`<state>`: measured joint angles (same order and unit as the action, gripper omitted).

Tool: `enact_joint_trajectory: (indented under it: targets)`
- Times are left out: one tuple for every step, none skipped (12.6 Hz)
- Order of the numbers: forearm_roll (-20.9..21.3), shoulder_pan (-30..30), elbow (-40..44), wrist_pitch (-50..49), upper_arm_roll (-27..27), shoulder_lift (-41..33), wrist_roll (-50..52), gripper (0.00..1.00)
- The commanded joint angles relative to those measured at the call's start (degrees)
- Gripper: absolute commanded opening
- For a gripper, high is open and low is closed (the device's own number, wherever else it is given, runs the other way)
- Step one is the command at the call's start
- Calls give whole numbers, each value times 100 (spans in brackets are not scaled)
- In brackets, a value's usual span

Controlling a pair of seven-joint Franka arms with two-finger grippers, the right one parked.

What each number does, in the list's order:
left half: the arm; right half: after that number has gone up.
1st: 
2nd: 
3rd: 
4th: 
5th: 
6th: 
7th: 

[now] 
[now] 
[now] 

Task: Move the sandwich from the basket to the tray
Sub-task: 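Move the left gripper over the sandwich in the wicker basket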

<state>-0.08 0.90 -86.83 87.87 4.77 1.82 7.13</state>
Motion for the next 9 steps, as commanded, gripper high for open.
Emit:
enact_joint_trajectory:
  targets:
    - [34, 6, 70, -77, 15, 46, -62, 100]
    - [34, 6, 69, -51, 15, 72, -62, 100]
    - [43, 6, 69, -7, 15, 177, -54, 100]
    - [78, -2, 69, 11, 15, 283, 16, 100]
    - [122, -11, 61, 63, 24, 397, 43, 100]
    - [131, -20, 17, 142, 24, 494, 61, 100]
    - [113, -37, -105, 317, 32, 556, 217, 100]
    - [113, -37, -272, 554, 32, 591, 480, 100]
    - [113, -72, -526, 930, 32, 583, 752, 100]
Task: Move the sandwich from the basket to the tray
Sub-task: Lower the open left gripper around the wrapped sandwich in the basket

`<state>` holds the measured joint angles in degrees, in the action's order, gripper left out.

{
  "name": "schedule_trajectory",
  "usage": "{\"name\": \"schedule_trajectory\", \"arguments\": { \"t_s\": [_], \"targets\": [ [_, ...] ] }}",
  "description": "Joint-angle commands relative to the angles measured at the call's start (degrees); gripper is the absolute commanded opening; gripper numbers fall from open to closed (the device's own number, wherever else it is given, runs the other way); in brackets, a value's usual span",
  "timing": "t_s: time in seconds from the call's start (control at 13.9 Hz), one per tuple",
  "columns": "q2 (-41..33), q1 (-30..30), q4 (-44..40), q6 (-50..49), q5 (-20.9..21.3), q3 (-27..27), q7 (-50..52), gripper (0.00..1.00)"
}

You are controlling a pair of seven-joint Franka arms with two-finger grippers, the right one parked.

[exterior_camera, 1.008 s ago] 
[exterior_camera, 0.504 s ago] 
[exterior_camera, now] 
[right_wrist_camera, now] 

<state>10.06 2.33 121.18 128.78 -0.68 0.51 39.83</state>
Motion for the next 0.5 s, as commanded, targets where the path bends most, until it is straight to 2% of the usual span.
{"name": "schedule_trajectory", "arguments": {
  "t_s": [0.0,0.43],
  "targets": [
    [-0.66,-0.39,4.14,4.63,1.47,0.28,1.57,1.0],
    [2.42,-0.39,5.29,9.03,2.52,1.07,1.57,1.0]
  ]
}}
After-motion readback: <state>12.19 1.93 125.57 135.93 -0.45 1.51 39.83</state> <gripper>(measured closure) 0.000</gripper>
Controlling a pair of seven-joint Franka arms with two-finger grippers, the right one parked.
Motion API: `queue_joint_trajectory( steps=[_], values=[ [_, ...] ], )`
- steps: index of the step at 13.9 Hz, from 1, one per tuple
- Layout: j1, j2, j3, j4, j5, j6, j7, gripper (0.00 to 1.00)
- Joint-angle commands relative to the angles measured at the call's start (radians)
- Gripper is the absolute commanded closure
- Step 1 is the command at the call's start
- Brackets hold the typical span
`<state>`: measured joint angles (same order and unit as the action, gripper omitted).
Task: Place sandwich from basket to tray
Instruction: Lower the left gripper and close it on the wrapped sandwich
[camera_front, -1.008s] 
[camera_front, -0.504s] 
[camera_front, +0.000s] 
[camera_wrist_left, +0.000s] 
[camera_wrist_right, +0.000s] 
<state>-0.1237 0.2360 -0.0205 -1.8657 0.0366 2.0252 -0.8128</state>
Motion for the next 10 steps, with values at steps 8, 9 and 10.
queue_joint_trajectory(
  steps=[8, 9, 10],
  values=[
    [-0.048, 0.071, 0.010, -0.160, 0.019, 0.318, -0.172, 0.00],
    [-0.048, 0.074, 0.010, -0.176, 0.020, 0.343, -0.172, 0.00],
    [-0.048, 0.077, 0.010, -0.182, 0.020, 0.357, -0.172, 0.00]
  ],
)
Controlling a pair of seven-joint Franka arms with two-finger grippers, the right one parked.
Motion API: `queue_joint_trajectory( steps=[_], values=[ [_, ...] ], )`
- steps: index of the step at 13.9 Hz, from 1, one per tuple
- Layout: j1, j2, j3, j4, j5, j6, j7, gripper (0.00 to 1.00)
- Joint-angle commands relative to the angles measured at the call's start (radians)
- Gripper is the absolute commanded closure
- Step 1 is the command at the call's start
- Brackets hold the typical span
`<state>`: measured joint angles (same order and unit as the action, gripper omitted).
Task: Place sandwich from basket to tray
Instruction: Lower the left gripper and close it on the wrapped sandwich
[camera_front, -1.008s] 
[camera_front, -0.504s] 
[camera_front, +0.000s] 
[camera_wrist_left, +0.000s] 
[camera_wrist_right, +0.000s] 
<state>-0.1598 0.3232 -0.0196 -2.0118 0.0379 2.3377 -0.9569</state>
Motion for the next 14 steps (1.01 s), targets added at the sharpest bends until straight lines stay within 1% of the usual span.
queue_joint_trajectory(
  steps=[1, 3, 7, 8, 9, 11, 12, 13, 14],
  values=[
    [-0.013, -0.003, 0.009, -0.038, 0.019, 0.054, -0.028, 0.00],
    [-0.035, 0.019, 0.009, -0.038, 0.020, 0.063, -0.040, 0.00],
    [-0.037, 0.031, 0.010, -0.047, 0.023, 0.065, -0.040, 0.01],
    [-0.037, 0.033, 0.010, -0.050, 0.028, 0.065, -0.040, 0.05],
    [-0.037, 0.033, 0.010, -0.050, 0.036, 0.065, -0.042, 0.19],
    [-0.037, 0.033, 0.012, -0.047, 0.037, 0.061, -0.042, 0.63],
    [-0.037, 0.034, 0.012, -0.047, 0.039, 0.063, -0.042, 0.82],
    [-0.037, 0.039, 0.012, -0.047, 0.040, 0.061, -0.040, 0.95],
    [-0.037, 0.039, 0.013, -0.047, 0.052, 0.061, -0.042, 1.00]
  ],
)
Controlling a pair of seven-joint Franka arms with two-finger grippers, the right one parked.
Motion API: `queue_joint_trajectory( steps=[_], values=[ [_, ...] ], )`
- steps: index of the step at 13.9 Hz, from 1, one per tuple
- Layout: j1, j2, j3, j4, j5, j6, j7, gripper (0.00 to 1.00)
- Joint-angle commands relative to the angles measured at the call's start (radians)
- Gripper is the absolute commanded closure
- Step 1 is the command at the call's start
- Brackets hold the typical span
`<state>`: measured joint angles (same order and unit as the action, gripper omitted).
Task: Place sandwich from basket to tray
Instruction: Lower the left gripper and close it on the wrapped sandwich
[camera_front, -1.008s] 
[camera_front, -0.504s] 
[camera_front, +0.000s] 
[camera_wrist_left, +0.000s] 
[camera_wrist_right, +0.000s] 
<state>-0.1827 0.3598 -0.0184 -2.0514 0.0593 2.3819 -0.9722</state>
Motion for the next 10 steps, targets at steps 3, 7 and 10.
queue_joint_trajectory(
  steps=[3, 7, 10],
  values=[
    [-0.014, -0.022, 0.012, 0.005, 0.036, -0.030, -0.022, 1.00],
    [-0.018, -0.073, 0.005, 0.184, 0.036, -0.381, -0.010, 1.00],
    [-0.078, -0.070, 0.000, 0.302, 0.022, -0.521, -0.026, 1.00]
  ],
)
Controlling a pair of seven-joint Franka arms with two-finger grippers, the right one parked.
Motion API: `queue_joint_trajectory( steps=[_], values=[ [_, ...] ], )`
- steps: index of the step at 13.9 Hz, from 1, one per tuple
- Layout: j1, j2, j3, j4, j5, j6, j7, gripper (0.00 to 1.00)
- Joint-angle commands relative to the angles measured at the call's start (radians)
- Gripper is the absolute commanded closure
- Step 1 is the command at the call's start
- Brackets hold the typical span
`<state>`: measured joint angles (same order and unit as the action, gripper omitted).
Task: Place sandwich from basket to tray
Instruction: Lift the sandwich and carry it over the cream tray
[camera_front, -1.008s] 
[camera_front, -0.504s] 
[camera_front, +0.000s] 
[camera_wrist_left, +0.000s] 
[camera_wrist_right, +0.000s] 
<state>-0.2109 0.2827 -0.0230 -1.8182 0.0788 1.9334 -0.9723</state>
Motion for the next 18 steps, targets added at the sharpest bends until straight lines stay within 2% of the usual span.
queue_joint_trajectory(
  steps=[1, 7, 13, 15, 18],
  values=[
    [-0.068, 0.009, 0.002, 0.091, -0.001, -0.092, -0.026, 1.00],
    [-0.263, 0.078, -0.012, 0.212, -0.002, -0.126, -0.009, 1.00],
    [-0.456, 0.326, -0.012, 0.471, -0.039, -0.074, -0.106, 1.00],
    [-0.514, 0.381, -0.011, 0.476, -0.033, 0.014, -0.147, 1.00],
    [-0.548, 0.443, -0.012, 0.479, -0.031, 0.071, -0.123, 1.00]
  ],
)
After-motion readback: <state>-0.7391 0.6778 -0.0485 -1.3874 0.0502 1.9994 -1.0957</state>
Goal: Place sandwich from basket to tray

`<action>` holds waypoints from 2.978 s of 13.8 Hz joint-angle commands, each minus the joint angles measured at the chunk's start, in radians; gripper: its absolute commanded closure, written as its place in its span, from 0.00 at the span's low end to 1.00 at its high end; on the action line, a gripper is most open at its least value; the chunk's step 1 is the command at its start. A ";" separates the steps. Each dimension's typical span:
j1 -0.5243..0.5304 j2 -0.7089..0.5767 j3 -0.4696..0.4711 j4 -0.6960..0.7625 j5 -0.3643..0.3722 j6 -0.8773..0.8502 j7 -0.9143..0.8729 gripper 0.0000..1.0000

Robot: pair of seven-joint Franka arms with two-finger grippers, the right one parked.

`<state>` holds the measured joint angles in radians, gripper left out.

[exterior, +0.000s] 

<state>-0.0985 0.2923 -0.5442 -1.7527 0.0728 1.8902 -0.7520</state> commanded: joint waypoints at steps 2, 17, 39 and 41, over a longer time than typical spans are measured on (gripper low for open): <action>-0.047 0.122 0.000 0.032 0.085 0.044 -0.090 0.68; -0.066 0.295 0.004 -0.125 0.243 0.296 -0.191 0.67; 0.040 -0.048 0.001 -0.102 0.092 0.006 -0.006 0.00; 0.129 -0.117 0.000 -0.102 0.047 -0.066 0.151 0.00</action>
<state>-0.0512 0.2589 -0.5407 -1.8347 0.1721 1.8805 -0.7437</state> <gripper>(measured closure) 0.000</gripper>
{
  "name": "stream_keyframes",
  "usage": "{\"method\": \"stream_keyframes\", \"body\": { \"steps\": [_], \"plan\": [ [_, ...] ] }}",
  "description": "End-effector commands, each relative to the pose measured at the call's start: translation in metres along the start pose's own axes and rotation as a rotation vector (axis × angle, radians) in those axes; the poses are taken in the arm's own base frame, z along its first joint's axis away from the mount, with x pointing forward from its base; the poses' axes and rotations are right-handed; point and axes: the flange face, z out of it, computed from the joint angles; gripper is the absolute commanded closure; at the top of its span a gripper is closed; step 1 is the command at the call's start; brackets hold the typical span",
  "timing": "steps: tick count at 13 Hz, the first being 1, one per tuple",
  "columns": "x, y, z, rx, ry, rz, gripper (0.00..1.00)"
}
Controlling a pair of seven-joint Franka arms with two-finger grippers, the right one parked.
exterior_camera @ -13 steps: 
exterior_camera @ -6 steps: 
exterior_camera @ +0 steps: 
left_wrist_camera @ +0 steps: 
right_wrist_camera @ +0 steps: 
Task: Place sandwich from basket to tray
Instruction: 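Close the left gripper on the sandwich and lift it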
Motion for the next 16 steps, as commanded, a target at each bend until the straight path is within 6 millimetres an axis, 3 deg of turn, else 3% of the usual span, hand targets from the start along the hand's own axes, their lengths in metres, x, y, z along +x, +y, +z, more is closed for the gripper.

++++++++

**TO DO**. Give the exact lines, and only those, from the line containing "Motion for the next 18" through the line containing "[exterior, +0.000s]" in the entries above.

**TASK ANSWER**.
Motion for the next 18 steps, targets added at the sharpest bends until straight lines stay within 2% of the usual span.
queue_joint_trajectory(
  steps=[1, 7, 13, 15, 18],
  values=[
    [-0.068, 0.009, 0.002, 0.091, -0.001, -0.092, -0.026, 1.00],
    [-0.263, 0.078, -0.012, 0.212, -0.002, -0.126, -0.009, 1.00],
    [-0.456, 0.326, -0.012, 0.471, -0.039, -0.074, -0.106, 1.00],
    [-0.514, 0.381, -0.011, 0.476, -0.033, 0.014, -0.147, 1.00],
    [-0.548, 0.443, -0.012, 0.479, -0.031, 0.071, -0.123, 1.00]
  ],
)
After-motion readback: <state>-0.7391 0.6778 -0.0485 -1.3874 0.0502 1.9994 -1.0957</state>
Goal: Place sandwich from basket to tray

`<action>` holds waypoints from 2.978 s of 13.8 Hz joint-angle commands, each minus the joint angles measured at the chunk's start, in radians; gripper: its absolute commanded closure, written as its place in its span, from 0.00 at the span's low end to 1.00 at its high end; on the action line, a gripper is most open at its least value; the chunk's step 1 is the command at its start. A ";" separates the steps. Each dimension's typical span:
j1 -0.5243..0.5304 j2 -0.7089..0.5767 j3 -0.4696..0.4711 j4 -0.6960..0.7625 j5 -0.3643..0.3722 j6 -0.8773..0.8502 j7 -0.9143..0.8729 gripper 0.0000..1.0000

Robot: pair of seven-joint Franka arms with two-finger grippers, the right one parked.

`<state>` holds the measured joint angles in radians, gripper left out.

[exterior, +0.000s] 

The requested output has been given in full.